Automattic, the parent company of sites like WordPress and Tumblr, is in talks to sell content on its platform to artificial intelligence companies, such as halfway and open artificial intelligence For training purposes, according to a new report 404 media Tuesday. While details of the deal remain unclear, Automattic is trying to reassure users that they can opt out at any time.
404 reported conflicts within Automattic because some of the content crawled for the artificial intelligence company included private content that the company did not intend to preserve. To further complicate matters, even advertising content that did not belong to Automattic (including ads from old Apple Music campaigns) reportedly made its way into the training data set.
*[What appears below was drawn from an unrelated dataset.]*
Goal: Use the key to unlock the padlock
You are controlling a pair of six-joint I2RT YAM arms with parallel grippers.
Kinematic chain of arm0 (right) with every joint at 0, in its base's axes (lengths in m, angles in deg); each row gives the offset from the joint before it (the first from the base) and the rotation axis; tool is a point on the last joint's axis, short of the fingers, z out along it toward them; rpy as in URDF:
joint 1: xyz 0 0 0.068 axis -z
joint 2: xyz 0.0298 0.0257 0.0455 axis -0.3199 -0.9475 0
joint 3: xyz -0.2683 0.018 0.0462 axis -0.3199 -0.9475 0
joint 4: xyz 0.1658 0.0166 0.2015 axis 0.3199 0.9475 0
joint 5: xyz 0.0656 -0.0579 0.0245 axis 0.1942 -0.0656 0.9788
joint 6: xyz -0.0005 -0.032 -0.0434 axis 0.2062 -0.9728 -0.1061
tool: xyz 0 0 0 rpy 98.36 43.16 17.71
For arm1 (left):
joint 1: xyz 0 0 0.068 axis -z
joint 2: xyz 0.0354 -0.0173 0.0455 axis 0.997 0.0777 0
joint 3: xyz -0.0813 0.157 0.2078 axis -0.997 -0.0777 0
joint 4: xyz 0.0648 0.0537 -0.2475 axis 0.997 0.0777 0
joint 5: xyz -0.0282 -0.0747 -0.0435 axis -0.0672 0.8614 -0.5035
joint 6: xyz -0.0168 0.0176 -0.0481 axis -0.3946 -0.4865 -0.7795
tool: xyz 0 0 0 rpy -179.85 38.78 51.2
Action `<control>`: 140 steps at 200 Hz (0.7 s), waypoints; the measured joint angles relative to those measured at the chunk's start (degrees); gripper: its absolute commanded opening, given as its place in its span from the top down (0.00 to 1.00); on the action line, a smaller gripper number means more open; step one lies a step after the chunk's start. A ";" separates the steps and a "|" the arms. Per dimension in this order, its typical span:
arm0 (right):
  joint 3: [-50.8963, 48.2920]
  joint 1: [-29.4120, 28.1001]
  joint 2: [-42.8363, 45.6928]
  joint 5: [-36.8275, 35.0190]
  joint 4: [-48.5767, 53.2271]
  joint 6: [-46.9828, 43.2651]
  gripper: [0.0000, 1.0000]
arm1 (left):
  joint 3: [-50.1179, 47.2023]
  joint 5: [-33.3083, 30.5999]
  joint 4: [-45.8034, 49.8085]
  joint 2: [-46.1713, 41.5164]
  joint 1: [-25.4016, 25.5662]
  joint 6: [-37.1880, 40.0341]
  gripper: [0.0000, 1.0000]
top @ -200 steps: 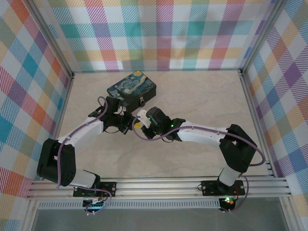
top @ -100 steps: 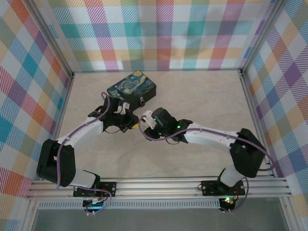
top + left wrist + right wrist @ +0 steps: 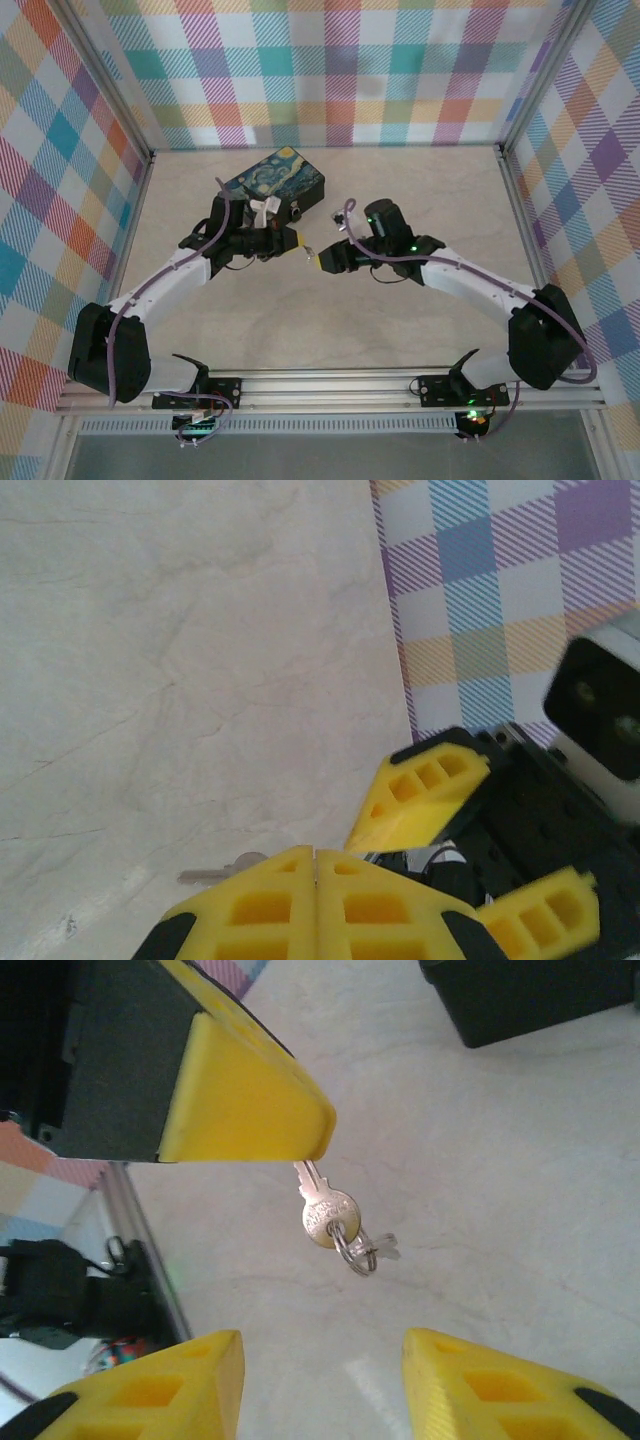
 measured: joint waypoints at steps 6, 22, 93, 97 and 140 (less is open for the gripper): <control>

Automattic’s plans were reportedly so controversial internally that one product manager even began pulling his own photos from Tumblr to ensure they weren’t used to train AI. 404.
Generative AI has become big business since OpenAI first launched ChatGPT in late 2022, followed by many companies launching text prompt image creators. The technology works by “training” large amounts of data so that it can generate raw videos, images or text.But major publishers complained Some even file lawsuitsclaiming that much of the data used to train these systems is either pirated or does not constitute “fair use” under the existing copyright regime.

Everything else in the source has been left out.